Engineer impaled by six-foot crowbar underground will run marathon

Engineer who was impaled by a six-foot crowbar after slipping in a gold mine will run a 55-mile ultramarathon after his incredible recovery

  • Daniel de Wet suffered the bizarre injury in Carletonville, South Africa, in 2015
  • He lost a kidney when the pole smashed into his legs and back after he slipped
  • Next week he will run the Comrades Marathon to honour medics who saved him 

An extraordinary X-ray image shows how the metal bar pierced his legs, back and shoulder blade during the accident in 2015

A mining engineer who was impaled by a six-foot crowbar will run a gruelling 55-mile ultramarathon as he celebrates his recovery.

Daniel de Wet suffered the bizarre injury in Carletonville, South Africa, in a gold mine more than two miles underground.

He was using a crowbar to stir up mud when he tried to stand on a suction pipe and slipped.  

An extraordinary X-ray image shows how the metal bar pierced his legs, back and shoulder blade during the accident in 2015. 

Unable to lie on a stretcher, he had to be airlifted to Milpark Hospital in Parktown, Johannesburg, for painful treatment and recovery. 

He said: ‘Because of the adrenaline rush, I had absolutely no pain at first. 

‘There was only one guy with me, he became very scared and didn’t know what to do. I told him to calm down and call for help on the two-way radio. 

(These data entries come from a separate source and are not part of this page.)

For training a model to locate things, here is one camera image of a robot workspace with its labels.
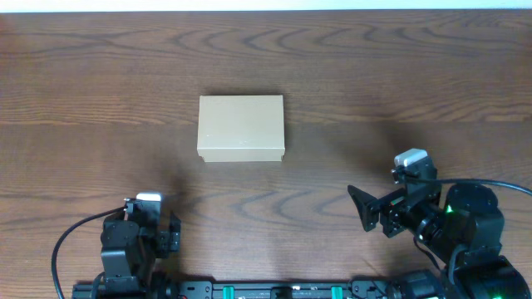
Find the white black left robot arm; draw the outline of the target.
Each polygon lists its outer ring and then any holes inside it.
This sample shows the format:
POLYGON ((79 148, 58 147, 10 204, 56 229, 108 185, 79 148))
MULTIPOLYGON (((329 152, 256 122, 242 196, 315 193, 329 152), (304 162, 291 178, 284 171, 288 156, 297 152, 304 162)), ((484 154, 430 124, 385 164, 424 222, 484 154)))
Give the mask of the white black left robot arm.
POLYGON ((102 282, 92 298, 177 298, 179 288, 154 270, 158 259, 180 250, 181 221, 160 227, 161 203, 135 199, 106 217, 101 234, 102 282))

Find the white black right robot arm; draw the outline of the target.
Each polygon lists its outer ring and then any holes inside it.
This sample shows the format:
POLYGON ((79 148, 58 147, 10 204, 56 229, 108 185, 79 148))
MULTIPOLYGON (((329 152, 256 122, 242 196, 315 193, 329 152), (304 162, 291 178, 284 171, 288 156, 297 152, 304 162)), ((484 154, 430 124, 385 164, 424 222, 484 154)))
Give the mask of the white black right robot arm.
POLYGON ((411 272, 386 282, 388 298, 531 298, 523 276, 501 255, 505 226, 494 182, 438 179, 431 158, 392 170, 401 188, 381 198, 348 186, 365 231, 410 231, 440 274, 411 272))

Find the brown cardboard box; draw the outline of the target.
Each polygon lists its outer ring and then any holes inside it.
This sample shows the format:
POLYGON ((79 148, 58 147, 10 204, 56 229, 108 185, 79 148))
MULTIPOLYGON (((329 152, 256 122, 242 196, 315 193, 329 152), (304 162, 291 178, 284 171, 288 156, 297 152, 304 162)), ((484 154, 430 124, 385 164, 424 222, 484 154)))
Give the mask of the brown cardboard box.
POLYGON ((283 96, 201 96, 198 155, 213 162, 280 162, 283 96))

‘They didn’t know how to put me on the stretcher because of the way [the crowbar] was sticking out of my back.

‘I was talking the whole time, trying to keep the other guys calm.’

Professor Kenneth Boffard, who operated on Mr de Wet, said his injuries were ‘pretty terrifying and pretty terrible’. 

He said: ‘We needed to get him in a position that would enable us to operate but with the crowbar sticking through his back, it was rather awkward.

‘We got some strong paramedics to pull out the crowbar by about half a metre so that it was flush with his body. This allowed us to lie the patient on his back.’ 

Doctors found that the crowbar had destroyed one of his kidneys and also damaged Mr de Wet’s bowel and blood vessels. 

But he made a quick recovery and was discharged from hospital less than three weeks after the accident.    

Daniel de Wit, pictured with his wife Lizl during his stay at the hospital, lost a kidney and damaged his bowel and blood vessels but was out within three weeks 

His colleagues at the South African gold mine had also come to the hospital to support him and his wife Lizl, he said. 

On June 10 he will run the Comrades Marathon, an ultra-long race which this year begins in Pietermaritzburg and finishes in Durban 55 miles later. 

Mr de Wet had run it six times before his accident but thought he would never get the chance again.  

He said: ‘I am fortunate to have an amazing support base, particularly my wife, and there are so many people encouraging me. 

‘I have many friends and guys who run with me, and they have helped me through the difficult times.

‘I will never forget what the Netcare Milpark Hospital team and Professor Boffard did for me in saving my life.’